## ACTION ITEM
Go through the entries and copy every line that has the string "more" in it.

──────── SUPPLIED MATERIAL

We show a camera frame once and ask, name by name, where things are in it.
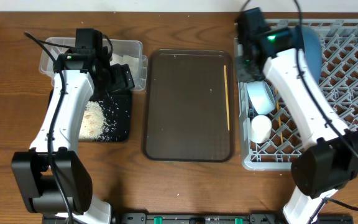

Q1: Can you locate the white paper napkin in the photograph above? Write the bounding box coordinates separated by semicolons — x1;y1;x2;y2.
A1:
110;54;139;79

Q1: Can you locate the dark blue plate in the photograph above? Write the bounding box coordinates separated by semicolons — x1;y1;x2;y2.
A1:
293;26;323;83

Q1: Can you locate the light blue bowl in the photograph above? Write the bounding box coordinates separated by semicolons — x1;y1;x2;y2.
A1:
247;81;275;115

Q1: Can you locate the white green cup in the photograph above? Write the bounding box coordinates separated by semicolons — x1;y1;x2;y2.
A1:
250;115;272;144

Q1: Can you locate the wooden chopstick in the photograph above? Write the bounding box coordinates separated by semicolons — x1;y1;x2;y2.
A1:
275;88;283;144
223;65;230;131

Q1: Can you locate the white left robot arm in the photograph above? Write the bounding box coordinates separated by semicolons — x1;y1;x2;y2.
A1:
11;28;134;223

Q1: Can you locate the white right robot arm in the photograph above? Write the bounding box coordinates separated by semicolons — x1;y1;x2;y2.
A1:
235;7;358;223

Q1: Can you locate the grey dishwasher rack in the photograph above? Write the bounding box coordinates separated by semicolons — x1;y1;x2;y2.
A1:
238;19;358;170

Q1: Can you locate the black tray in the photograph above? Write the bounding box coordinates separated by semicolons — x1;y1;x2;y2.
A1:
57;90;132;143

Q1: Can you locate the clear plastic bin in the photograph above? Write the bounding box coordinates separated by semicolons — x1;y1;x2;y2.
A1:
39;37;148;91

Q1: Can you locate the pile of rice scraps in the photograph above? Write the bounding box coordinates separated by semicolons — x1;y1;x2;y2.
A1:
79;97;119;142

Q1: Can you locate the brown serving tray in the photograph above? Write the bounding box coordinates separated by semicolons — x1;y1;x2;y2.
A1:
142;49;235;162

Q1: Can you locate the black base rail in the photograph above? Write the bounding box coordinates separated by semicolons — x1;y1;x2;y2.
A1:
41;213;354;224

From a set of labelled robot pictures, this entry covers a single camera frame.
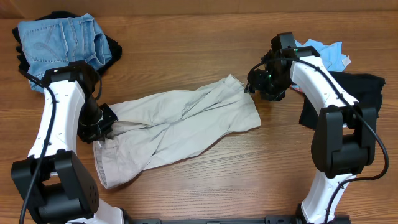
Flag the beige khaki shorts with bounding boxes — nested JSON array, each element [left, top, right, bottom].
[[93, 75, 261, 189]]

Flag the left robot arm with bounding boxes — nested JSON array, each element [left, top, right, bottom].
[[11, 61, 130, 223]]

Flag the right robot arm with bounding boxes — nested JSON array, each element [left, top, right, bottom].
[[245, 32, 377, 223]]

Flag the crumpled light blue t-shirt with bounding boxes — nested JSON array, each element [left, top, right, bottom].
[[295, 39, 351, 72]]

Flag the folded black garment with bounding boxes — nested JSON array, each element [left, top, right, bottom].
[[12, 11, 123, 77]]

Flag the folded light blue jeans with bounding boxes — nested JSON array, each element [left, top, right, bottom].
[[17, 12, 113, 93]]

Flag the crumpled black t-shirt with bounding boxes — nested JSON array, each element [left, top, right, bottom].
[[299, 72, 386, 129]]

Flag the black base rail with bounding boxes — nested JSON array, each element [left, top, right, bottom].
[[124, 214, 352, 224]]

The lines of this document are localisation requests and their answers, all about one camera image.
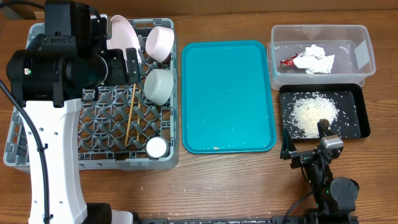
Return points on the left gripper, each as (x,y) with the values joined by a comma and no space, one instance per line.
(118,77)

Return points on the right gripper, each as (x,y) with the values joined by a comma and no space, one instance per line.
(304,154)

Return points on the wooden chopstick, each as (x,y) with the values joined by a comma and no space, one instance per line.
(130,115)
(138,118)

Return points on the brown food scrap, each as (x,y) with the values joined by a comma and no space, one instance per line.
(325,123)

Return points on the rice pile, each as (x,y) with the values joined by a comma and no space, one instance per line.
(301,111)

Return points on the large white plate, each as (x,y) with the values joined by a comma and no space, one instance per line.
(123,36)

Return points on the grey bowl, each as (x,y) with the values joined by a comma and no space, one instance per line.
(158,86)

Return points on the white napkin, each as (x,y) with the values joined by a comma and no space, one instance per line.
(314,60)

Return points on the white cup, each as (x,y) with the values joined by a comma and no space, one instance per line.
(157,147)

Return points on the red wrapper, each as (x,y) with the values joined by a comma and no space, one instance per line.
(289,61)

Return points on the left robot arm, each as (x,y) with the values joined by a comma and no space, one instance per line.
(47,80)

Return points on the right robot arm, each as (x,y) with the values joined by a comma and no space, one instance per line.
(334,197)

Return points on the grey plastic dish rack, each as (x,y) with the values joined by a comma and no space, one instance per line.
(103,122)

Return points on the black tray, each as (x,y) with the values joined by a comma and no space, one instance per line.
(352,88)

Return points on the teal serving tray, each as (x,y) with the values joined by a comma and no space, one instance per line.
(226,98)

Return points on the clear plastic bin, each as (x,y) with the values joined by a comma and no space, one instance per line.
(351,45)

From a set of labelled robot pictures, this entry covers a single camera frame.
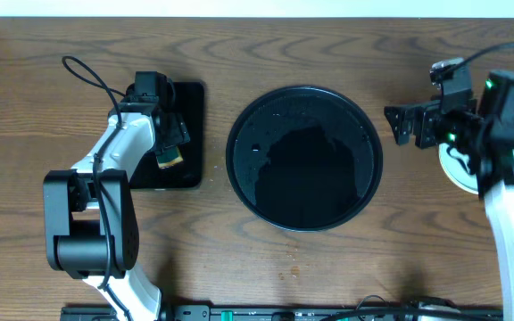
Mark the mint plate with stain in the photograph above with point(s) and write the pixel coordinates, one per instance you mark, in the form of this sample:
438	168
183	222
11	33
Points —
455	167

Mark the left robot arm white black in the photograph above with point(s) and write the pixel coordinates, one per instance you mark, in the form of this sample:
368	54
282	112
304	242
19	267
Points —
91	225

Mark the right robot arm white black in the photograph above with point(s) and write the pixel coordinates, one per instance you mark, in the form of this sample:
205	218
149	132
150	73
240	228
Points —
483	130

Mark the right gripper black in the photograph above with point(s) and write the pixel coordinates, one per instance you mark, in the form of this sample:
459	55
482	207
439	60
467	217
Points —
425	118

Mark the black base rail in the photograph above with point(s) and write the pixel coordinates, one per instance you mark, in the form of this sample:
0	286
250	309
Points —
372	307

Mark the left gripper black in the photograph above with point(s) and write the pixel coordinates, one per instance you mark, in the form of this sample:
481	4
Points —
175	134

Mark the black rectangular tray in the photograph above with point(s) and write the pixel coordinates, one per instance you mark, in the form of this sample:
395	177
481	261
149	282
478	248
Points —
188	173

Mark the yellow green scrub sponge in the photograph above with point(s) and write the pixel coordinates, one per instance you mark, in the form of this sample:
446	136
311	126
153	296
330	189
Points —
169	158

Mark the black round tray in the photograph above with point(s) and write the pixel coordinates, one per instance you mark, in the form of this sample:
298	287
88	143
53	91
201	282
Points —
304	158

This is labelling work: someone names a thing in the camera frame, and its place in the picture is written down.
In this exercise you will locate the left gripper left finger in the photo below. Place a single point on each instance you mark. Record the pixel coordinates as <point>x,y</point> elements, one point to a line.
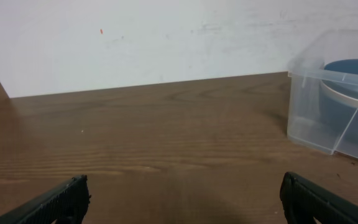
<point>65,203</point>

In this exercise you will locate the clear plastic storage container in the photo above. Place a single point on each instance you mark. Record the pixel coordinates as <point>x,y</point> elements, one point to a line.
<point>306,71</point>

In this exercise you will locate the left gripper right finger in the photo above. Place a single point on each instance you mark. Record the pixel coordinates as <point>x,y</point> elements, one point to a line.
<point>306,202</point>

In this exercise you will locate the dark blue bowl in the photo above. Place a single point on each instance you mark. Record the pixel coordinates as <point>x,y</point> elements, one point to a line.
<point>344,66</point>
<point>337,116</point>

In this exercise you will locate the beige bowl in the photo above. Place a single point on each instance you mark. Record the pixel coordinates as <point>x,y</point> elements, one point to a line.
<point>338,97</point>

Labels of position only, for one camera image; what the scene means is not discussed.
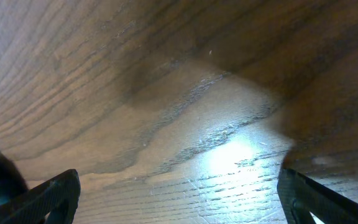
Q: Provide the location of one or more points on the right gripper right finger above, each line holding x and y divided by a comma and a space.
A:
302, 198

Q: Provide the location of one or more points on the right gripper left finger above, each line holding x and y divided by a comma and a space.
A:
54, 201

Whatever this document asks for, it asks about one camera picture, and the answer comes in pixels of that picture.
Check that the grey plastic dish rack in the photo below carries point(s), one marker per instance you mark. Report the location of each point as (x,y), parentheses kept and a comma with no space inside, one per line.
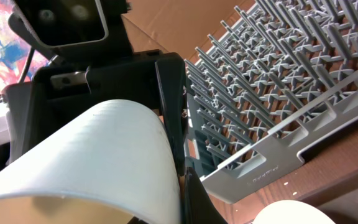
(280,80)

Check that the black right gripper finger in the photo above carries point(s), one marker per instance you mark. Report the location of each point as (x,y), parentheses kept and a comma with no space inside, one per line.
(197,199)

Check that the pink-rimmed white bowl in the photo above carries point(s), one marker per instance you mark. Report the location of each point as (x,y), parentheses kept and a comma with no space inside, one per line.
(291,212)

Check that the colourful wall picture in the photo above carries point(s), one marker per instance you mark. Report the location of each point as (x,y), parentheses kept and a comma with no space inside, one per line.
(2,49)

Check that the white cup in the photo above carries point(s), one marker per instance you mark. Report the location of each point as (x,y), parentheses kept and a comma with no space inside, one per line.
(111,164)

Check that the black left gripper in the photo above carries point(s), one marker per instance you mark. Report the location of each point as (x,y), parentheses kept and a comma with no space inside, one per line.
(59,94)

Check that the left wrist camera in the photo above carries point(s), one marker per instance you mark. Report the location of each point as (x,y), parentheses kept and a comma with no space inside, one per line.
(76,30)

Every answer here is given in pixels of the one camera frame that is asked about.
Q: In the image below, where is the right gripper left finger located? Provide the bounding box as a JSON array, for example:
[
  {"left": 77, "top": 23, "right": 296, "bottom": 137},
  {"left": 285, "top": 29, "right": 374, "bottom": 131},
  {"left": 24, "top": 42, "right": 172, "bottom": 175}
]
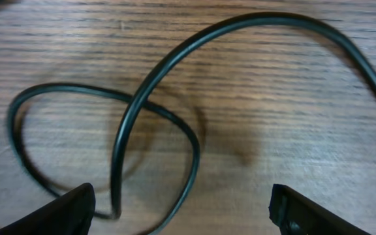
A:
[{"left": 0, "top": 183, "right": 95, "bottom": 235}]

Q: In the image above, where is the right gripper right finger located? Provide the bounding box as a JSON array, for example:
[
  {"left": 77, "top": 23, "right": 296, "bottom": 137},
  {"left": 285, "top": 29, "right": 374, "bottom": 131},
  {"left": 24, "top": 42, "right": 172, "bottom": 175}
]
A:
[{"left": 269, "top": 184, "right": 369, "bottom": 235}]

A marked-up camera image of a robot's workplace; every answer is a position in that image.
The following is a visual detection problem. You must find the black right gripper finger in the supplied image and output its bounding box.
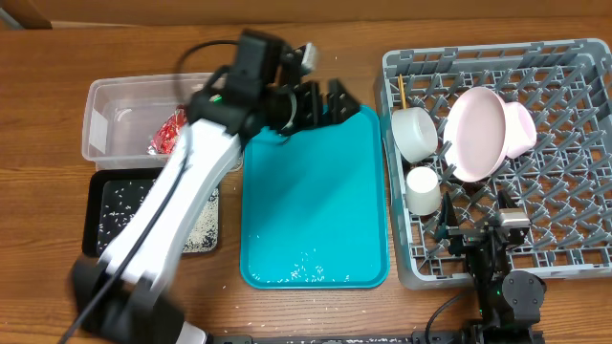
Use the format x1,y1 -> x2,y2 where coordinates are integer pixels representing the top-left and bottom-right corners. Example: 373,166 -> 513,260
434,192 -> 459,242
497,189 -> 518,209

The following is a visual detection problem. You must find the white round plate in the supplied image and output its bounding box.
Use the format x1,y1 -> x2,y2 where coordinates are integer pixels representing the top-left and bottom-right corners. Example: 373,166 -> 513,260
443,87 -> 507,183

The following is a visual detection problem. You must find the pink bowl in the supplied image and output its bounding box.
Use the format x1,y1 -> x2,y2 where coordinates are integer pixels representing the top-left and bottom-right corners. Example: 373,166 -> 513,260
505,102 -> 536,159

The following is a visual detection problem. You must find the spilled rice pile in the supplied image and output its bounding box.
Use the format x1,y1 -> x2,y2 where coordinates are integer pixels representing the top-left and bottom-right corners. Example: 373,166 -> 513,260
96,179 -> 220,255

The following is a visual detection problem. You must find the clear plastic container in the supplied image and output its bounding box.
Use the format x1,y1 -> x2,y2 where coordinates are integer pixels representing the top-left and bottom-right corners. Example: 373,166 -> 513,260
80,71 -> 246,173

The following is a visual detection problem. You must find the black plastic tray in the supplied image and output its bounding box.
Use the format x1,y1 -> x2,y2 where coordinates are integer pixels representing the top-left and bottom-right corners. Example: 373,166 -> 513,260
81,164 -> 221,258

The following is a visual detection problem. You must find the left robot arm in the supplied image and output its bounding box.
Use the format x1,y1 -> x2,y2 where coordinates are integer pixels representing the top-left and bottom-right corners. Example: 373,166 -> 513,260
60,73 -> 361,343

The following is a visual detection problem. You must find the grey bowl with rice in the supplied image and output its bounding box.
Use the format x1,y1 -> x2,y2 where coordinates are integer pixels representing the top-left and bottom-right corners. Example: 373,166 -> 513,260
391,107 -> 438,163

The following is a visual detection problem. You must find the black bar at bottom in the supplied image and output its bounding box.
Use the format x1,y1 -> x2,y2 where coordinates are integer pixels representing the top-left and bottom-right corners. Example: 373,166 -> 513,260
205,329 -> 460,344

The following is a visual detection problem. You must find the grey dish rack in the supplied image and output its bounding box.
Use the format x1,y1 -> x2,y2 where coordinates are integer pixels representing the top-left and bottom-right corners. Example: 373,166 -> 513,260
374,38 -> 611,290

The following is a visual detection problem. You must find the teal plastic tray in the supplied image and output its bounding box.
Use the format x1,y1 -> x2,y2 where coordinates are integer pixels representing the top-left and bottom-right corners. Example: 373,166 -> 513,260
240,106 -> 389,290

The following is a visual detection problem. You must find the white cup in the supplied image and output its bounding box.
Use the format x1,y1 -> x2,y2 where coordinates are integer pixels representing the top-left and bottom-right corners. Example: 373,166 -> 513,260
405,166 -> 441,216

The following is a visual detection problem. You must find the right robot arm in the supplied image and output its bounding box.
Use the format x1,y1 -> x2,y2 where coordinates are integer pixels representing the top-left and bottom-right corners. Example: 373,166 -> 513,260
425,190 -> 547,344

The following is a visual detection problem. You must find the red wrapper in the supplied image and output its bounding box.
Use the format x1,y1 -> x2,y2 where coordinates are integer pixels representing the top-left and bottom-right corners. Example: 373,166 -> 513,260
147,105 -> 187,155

────────────────

## EXERCISE ANSWER
Q: Provide the location of one or more points on the right gripper right finger above, each line holding x and y divided by a comma and a space.
Q: Provide the location of one or more points on the right gripper left finger above, each line holding x and y divided by a comma and a space.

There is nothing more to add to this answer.